The coronavirus has also hit fraternities nationwide. Last month, 45 coronavirus cases at the University of Southern California were linked to three fraternities associated with the school and more than 100 students living in fraternity houses near the University of Washington campus reported testing positive for COVID-19.
News of the COVID-19 outbreak at the sorority house came as Dr. Deborah Birx, the White House coronavirus task force coordinator, led a roundtable discussion at the Oklahoma State University Center for Health Sciences in Tulsa. The meeting was closed to journalists, but state and local officials who attended told the Tulsa World that Birx was unwavering on the necessity for masks and distancing in public.

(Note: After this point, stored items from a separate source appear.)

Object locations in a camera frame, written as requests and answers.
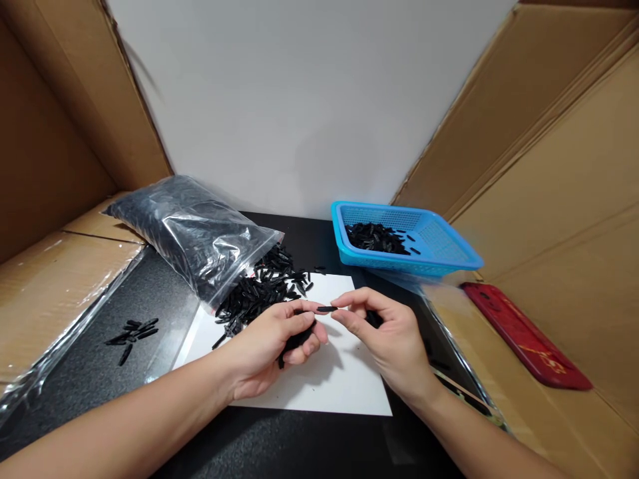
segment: black tabletop
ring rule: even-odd
[[[478,394],[421,298],[339,260],[332,223],[246,214],[286,233],[297,268],[326,266],[350,275],[415,310],[431,360]],[[0,460],[78,415],[170,370],[198,302],[187,284],[155,253],[111,295],[91,325],[45,381],[0,429]],[[136,344],[125,367],[121,351],[103,345],[129,320],[160,318],[160,332]],[[392,417],[228,407],[155,475],[158,478],[363,476],[462,477],[430,430],[389,389]],[[126,433],[126,425],[120,425]]]

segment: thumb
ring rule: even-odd
[[[284,328],[286,339],[306,331],[311,327],[314,319],[315,313],[312,311],[306,311],[301,315],[291,316],[290,318],[282,320],[282,327]]]
[[[360,338],[362,343],[367,346],[370,339],[372,339],[372,335],[375,334],[375,328],[364,318],[357,316],[353,311],[338,309],[331,314],[331,318],[335,319],[351,333]]]

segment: left hand
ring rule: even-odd
[[[318,313],[319,306],[322,305],[303,299],[272,305],[217,350],[233,376],[231,400],[259,396],[280,377],[277,358],[286,340],[308,329],[315,314],[327,314]],[[306,312],[295,315],[296,309]],[[317,322],[302,346],[284,354],[285,369],[304,364],[320,349],[320,343],[328,344],[328,334],[324,325]]]

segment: clear ziplock bag
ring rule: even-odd
[[[284,236],[183,175],[126,195],[103,213],[144,237],[211,309]]]

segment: white wall
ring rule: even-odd
[[[390,201],[514,2],[109,5],[177,173],[240,209],[329,218]]]

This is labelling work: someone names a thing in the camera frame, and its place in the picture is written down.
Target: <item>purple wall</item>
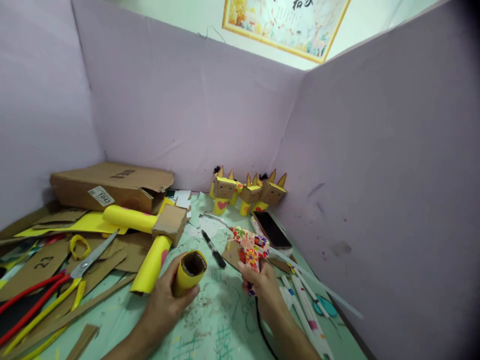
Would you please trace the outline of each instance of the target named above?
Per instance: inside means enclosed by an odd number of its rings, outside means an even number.
[[[104,158],[69,0],[0,2],[0,229],[53,198],[50,173]]]
[[[304,72],[98,0],[73,1],[109,160],[175,172],[208,191],[212,170],[266,172]]]
[[[480,57],[468,23],[448,2],[310,71],[273,163],[288,172],[283,224],[364,315],[346,311],[378,359],[460,359],[478,319]],[[351,252],[336,256],[341,242]]]

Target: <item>framed picture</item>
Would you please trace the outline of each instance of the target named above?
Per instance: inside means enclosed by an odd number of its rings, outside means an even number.
[[[323,63],[349,3],[350,0],[225,0],[222,28]]]

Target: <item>scissor blade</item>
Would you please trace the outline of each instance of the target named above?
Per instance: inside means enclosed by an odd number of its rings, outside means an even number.
[[[97,260],[100,255],[103,254],[106,248],[112,243],[115,237],[119,234],[120,229],[115,231],[112,235],[110,235],[104,242],[100,244],[95,250],[93,250],[90,255],[88,255],[85,260],[83,260],[80,265],[78,265],[73,271],[70,273],[70,277],[72,279],[79,279],[81,278],[84,273],[88,270],[90,266]]]

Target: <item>phone screen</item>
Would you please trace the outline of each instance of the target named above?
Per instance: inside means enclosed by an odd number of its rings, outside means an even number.
[[[291,248],[292,244],[285,236],[284,232],[272,219],[270,214],[265,211],[254,211],[255,218],[261,229],[270,241],[273,248]]]

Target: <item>cardboard ear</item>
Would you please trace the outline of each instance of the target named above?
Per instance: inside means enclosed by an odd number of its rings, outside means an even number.
[[[284,173],[283,176],[276,183],[279,187],[283,188],[285,185],[285,180],[287,179],[287,173]]]
[[[271,183],[274,183],[276,175],[277,175],[277,169],[273,170],[273,172],[270,174],[270,177],[268,178],[268,181]]]

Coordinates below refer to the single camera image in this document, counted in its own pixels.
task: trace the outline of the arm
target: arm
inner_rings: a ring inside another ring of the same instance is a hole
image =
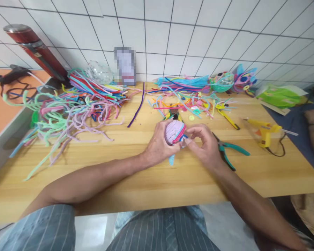
[[[169,146],[164,138],[165,127],[170,122],[172,120],[157,123],[153,137],[141,154],[84,167],[50,183],[27,207],[21,218],[46,206],[84,202],[120,180],[175,154],[180,150],[180,144]]]
[[[187,130],[191,139],[200,137],[202,147],[191,139],[187,145],[202,164],[213,174],[241,218],[260,235],[292,250],[306,250],[299,237],[284,220],[276,208],[260,196],[221,159],[216,138],[203,124],[194,125]]]

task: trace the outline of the floor
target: floor
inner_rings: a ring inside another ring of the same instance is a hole
[[[206,219],[208,236],[220,250],[259,251],[251,230],[230,202],[200,207]],[[116,216],[116,213],[112,213],[76,217],[75,251],[106,250],[112,239]]]

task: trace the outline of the clear plastic ball
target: clear plastic ball
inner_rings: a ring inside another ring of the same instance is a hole
[[[109,66],[93,60],[87,64],[87,75],[98,84],[109,84],[113,81],[113,73]]]

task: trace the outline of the bundle of pipe cleaners
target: bundle of pipe cleaners
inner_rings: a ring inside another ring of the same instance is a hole
[[[162,85],[159,83],[163,83],[161,81],[166,81],[167,83],[170,83],[169,85]],[[190,83],[184,84],[180,83],[180,81],[192,81]],[[155,103],[151,104],[150,101],[148,101],[149,105],[151,107],[156,106],[154,109],[157,109],[159,113],[162,115],[162,117],[165,117],[165,114],[163,112],[164,109],[168,110],[170,108],[172,109],[183,109],[184,111],[190,111],[193,115],[197,116],[201,119],[200,113],[197,111],[193,111],[191,107],[199,106],[203,111],[206,112],[207,116],[210,116],[213,118],[213,115],[209,112],[213,110],[215,107],[215,102],[219,102],[220,99],[215,95],[215,92],[212,92],[211,95],[205,96],[202,95],[202,92],[209,92],[210,87],[208,85],[208,76],[202,77],[202,78],[196,78],[196,79],[181,79],[181,78],[173,78],[169,79],[167,77],[161,77],[158,79],[159,90],[153,90],[148,91],[148,94],[151,94],[153,92],[162,92],[157,99],[154,99],[153,101]],[[170,95],[175,95],[179,99],[179,103],[173,104],[173,105],[166,105],[163,103],[163,99]]]
[[[173,78],[170,80],[167,77],[160,77],[158,78],[157,83],[158,87],[161,87],[163,85],[167,85],[173,90],[182,88],[182,91],[187,92],[204,92],[208,93],[210,90],[210,86],[208,83],[208,75],[200,78]]]
[[[28,107],[36,115],[33,117],[38,117],[32,131],[16,147],[10,158],[14,157],[23,145],[31,144],[36,138],[42,139],[46,146],[50,146],[50,139],[56,139],[52,144],[50,153],[31,171],[25,180],[30,179],[48,158],[50,158],[50,166],[53,165],[71,140],[97,142],[97,140],[79,140],[76,138],[79,133],[88,131],[102,134],[112,141],[98,128],[123,123],[123,121],[120,123],[108,123],[107,121],[111,119],[112,115],[116,119],[119,116],[121,106],[129,100],[129,97],[126,96],[127,90],[125,87],[97,84],[89,79],[84,71],[79,73],[72,70],[69,72],[69,79],[74,86],[70,91],[66,91],[62,86],[63,94],[58,95],[56,90],[54,91],[55,94],[41,93],[41,88],[51,88],[42,85],[37,88],[39,93],[33,99],[28,98],[28,92],[24,91],[22,95],[23,104],[13,104],[8,100],[6,94],[3,95],[3,100],[9,105]],[[40,96],[47,96],[48,99],[40,101]],[[88,117],[98,122],[98,125],[95,127],[89,126],[86,122]]]

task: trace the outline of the hand
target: hand
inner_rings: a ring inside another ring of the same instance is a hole
[[[154,135],[147,148],[142,153],[144,159],[149,162],[150,167],[161,163],[181,149],[180,142],[170,146],[165,141],[165,128],[172,121],[173,120],[164,120],[156,124]]]
[[[188,148],[199,158],[207,169],[223,164],[217,140],[205,124],[193,125],[187,129],[186,133],[187,135],[192,134],[191,139],[185,140]],[[202,147],[199,147],[193,141],[196,137],[201,138]]]

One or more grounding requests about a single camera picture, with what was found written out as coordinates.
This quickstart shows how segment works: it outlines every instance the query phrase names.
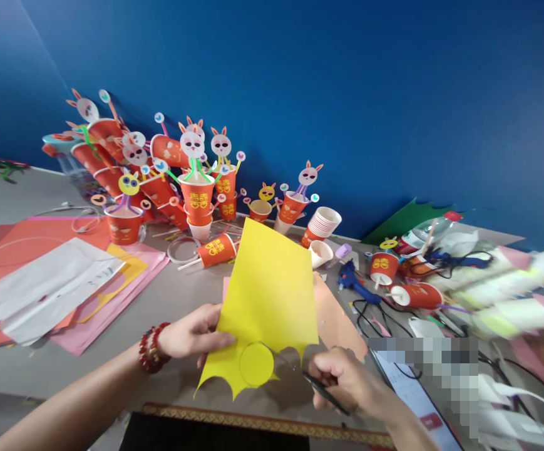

“She said she came to Oklahoma, as she is other states, asking people to change their behavior to protect others,” said Joy Hofmeister, state superintendent of public schools.
Republican Gov. Kevin Stitt has resisted imposing a statewide mask order. A statement from Stitt’s office said Birx complimented Oklahoma’s push to use saliva testing for COVID-19, the disease caused by the coronavirus.
“There are a lot of levers we can pull, but at this point we are in really good shape,” Stitt said in the statement. “We have to be very cautious as kids are going back to school.”
The state Department of Emergency Management has begun sending personal protective equipment for schools statewide as classes begin, some in-person and some by distance learning.
Items including masks, gloves, gowns and face shields were sent to distribution sites in Oklahoma and Tulsa counties Friday for schools in those regions, the department said, and deliveries to other regional sites will begin Monday.
Tulsa Mayor G.T. Bynum put a local mask order in place but has been vocal about his frustration with nearby suburbs that haven’t.
“(Birx) said they have not seen a state or city put in a mask mandate and it not make an impact,” Bynum told the World. “The patients in Tulsa’s hospitals are not all from Tulsa.”
Birx declined to speak to the media before leaving Tulsa, citing a tight travel schedule. She is on a Midwestern tour that has included stops in Nebraska and Kansas. She is scheduled to be in Arkansas on Monday.
The Muscogee (Creek) Nation said Birx also met with tribal health officials.
The reported number of coronavirus cases in Oklahoma increased by 544 on Sunday with four more deaths due to COVID-19, the disease caused by the virus, according to the Oklahoma State Department of Health. On Saturday, the department reported an additional 901 cases of the coronavirus and 13 more deaths.